:: WORK REQUIRED ::
Take the material below and output exactly the run of lines from the one containing "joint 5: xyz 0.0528" down to the one containing "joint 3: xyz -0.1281", with both included.

--- SUPPLIED INFORMATION Enclosed Below ---

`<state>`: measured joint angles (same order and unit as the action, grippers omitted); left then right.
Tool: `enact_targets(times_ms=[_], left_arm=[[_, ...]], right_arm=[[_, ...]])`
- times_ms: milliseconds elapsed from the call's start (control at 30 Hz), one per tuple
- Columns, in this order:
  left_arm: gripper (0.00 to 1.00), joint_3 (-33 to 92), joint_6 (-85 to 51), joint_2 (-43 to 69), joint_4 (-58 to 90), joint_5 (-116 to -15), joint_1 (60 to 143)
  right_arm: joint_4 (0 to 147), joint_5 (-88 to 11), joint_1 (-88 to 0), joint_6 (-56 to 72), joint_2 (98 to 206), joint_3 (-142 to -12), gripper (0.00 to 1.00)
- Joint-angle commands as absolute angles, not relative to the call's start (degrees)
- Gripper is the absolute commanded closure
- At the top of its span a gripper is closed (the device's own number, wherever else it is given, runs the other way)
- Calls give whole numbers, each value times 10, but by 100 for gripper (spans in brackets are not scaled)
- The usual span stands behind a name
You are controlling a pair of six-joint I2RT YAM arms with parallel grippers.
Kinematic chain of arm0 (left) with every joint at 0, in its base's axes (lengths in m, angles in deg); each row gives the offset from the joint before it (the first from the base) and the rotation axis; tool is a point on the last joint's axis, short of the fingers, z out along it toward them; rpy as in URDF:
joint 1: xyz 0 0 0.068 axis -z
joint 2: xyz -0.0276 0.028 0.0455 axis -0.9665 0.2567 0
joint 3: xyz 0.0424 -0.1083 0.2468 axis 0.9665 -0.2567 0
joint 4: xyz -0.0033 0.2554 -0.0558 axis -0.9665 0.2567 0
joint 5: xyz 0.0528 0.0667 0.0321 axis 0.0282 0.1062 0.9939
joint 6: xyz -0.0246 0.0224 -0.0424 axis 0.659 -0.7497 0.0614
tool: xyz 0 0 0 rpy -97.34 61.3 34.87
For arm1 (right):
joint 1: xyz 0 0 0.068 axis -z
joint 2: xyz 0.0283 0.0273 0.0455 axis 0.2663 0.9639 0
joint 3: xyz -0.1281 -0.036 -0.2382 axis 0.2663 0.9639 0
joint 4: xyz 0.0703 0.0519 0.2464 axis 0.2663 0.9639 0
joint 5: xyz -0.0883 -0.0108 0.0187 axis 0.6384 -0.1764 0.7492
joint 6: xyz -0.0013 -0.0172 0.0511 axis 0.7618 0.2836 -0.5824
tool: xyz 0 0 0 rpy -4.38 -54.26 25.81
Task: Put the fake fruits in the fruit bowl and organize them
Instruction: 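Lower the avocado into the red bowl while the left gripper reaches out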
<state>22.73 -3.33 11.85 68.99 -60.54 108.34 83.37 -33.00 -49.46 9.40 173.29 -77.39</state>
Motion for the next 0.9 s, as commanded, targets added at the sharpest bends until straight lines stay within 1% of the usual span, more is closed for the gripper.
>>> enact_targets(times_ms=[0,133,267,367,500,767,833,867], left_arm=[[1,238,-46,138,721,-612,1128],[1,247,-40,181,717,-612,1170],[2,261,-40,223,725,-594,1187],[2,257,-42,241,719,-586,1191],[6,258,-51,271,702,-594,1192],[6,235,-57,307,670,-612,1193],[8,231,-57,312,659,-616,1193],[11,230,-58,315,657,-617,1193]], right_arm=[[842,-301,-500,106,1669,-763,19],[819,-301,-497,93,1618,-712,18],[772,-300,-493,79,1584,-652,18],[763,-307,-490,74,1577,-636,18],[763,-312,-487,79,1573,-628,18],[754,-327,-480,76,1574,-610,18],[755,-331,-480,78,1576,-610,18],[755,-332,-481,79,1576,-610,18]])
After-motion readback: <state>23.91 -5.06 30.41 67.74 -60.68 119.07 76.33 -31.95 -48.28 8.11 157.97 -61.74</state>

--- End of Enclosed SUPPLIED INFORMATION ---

:: YOUR SOLUTION ::
joint 5: xyz 0.0528 0.0667 0.0321 axis 0.0282 0.1062 0.9939
joint 6: xyz -0.0246 0.0224 -0.0424 axis 0.659 -0.7497 0.0614
tool: xyz 0 0 0 rpy -97.34 61.3 34.87
For arm1 (right):
joint 1: xyz 0 0 0.068 axis -z
joint 2: xyz 0.0283 0.0273 0.0455 axis 0.2663 0.9639 0
joint 3: xyz -0.1281 -0.036 -0.2382 axis 0.2663 0.9639 0

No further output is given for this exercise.